**ABOUT THIS TASK**
Skip the pictures. Give all the data again exactly.

**MATERIAL PROVIDED**
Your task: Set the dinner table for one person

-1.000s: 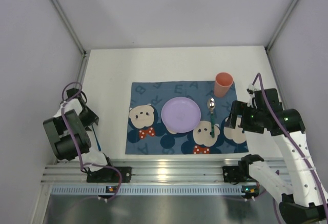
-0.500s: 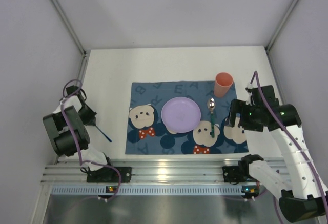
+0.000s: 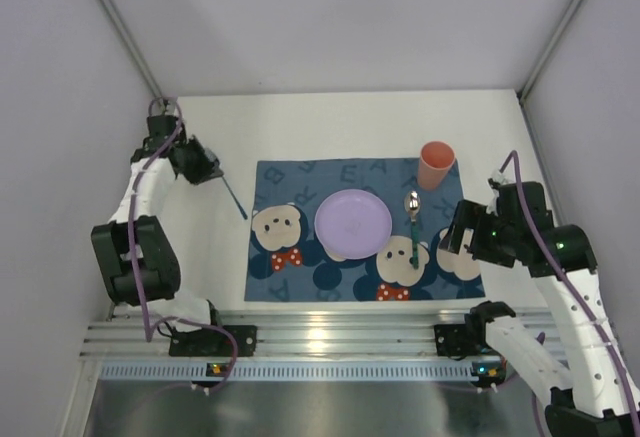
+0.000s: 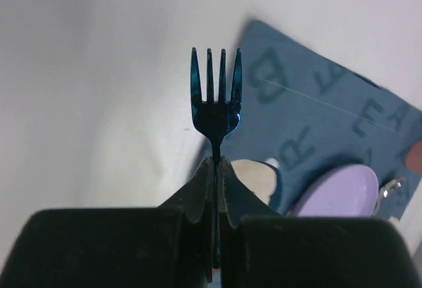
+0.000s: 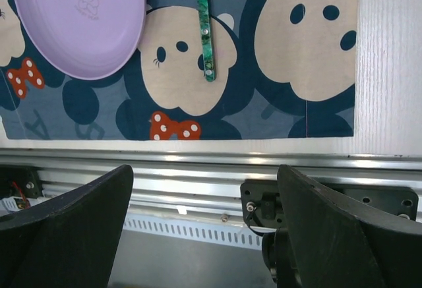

**WRITTEN SOLUTION**
Your task: Set the dinner table for one person

-1.000s: 
-0.500s: 
+0.000s: 
+0.000s: 
+0.000s: 

As written, the answer is complete.